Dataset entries
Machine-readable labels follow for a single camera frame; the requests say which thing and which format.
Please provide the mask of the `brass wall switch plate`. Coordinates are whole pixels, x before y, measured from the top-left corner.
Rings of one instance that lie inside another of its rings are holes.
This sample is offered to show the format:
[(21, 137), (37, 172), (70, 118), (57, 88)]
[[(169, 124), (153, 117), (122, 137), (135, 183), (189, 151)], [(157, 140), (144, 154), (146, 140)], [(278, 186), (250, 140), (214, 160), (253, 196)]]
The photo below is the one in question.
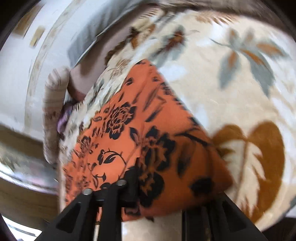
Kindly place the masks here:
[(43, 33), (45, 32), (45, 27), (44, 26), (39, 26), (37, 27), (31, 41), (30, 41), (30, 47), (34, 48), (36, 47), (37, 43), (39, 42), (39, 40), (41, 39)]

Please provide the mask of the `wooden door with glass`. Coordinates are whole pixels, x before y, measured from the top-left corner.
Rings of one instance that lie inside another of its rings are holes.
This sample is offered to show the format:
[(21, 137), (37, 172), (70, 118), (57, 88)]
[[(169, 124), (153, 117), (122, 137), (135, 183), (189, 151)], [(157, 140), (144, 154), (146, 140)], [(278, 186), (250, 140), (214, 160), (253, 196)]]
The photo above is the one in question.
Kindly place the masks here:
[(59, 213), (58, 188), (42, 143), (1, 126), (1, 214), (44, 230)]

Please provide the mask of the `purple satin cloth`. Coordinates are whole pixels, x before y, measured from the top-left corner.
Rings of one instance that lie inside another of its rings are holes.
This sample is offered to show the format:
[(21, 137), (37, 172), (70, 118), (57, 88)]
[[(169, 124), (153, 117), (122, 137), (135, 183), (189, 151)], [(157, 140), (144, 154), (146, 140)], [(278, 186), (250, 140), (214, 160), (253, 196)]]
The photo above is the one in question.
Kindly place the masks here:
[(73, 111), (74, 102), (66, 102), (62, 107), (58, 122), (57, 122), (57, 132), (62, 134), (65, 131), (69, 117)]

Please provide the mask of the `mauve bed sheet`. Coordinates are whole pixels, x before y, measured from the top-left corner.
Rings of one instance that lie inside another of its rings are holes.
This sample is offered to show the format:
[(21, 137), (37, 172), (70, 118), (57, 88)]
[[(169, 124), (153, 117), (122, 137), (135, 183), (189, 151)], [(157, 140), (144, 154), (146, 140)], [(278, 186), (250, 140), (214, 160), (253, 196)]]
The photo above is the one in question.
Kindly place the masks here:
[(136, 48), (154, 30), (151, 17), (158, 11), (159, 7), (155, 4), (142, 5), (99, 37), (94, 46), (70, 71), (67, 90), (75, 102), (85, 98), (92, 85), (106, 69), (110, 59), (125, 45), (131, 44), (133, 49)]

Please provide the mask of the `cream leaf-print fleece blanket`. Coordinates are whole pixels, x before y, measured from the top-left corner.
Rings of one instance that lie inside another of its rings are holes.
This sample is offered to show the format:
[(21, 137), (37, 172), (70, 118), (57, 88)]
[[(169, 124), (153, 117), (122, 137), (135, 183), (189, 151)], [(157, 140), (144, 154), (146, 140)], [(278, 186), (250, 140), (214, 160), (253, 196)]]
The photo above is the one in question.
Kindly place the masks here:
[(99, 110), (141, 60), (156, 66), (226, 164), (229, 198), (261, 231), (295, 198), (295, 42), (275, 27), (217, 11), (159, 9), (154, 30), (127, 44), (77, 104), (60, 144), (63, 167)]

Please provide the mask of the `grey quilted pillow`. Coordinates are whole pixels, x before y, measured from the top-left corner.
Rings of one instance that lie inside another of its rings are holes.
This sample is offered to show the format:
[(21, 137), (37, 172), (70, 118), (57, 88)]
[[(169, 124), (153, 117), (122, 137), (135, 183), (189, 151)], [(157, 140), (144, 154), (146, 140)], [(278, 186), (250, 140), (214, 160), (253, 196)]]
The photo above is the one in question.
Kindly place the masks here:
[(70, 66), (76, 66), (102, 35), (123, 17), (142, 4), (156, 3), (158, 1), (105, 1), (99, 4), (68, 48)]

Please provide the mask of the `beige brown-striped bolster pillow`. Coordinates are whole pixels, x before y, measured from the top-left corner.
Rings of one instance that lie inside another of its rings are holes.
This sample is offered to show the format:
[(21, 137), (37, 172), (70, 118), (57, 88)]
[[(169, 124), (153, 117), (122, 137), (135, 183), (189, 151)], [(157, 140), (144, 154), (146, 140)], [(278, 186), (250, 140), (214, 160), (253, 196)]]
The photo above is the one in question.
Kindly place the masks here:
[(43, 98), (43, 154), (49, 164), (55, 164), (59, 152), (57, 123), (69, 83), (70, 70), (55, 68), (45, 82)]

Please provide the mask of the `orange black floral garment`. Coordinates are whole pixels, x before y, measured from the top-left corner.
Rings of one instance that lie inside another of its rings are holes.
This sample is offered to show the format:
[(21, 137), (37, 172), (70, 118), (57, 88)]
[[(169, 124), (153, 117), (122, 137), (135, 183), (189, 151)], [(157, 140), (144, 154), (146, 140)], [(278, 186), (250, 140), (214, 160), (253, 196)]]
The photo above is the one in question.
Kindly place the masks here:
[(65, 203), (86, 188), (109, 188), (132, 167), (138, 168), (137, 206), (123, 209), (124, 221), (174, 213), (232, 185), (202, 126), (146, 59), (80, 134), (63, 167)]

* * *

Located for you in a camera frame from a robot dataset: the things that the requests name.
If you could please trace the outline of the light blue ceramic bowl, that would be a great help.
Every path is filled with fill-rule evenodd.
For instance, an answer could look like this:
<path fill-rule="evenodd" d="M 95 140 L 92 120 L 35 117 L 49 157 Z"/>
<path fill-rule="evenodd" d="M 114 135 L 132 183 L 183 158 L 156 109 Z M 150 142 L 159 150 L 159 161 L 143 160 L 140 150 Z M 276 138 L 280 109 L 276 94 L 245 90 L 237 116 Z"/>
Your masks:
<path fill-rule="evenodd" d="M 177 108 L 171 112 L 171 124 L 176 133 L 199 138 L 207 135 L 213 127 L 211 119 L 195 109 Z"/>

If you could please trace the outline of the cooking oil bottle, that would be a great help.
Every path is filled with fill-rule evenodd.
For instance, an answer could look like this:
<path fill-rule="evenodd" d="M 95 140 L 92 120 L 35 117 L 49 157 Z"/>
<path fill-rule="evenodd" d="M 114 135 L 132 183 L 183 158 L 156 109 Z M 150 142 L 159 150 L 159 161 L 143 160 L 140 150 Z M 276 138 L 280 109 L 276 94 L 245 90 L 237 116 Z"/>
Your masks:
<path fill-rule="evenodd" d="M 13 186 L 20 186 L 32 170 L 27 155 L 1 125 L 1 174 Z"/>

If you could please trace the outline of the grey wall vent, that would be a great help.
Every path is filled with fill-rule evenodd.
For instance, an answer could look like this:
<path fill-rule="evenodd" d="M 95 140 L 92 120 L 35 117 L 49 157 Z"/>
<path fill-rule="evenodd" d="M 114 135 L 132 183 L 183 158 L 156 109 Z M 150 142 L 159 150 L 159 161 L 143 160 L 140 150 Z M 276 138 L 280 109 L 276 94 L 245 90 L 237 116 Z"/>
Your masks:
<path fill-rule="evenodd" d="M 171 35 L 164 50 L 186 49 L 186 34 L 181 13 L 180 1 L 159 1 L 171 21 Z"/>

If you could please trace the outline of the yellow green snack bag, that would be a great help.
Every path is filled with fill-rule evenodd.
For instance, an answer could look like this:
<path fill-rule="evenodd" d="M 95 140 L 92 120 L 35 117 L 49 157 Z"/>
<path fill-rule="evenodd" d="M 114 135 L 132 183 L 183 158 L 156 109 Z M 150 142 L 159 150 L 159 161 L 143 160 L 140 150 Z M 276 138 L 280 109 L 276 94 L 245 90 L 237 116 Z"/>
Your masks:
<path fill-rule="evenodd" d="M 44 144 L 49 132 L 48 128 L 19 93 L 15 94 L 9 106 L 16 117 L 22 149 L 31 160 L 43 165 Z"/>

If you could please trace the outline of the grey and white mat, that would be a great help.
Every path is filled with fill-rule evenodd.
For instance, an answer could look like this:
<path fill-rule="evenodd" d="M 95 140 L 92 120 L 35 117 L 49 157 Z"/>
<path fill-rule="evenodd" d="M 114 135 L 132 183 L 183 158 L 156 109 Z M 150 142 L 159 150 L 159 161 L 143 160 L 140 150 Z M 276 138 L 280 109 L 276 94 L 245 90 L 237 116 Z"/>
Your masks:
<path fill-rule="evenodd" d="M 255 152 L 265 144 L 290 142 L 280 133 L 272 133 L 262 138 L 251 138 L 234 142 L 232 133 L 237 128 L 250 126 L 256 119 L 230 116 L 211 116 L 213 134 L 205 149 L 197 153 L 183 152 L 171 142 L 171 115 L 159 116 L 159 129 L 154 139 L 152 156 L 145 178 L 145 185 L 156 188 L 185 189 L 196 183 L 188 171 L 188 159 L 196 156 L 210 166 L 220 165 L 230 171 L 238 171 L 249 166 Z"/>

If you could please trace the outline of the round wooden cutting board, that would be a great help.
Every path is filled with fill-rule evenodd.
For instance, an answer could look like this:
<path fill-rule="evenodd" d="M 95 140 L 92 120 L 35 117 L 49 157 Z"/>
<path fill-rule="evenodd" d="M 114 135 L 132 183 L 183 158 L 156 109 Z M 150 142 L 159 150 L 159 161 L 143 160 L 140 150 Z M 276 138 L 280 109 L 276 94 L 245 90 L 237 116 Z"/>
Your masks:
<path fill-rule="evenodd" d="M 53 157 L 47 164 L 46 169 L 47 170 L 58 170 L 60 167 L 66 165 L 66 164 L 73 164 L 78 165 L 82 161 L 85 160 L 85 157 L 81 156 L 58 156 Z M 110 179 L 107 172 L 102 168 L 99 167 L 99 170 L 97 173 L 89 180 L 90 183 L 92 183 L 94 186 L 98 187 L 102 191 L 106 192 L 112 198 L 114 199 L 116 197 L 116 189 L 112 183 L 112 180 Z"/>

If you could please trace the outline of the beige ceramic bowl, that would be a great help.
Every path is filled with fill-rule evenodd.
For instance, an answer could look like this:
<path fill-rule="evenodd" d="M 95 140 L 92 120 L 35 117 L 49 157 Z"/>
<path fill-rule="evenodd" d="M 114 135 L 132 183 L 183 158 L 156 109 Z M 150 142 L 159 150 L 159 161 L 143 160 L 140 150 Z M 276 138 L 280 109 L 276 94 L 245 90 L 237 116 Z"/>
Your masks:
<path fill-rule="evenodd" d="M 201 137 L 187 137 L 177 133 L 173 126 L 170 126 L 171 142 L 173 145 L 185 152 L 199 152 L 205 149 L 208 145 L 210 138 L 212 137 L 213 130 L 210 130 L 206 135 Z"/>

---

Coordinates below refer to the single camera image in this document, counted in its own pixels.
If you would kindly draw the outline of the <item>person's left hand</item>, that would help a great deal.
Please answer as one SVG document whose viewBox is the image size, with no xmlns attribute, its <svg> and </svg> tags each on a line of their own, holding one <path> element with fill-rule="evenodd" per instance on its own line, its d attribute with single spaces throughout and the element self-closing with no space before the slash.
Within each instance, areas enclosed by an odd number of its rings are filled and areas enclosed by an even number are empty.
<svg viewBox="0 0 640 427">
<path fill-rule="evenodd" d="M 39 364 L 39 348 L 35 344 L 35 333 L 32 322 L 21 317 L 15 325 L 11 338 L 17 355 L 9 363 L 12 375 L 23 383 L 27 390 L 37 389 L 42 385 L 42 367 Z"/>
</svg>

### WORK INSTRUCTIONS
Check the data for the word "wooden" and pull out the lines that have it.

### EXERCISE ANSWER
Please provide the mask of the `wooden door with glass`. Coordinates are whole pixels, x before y, measured from the top-left corner.
If you could please trace the outline of the round wooden cutting board, that would be a great help.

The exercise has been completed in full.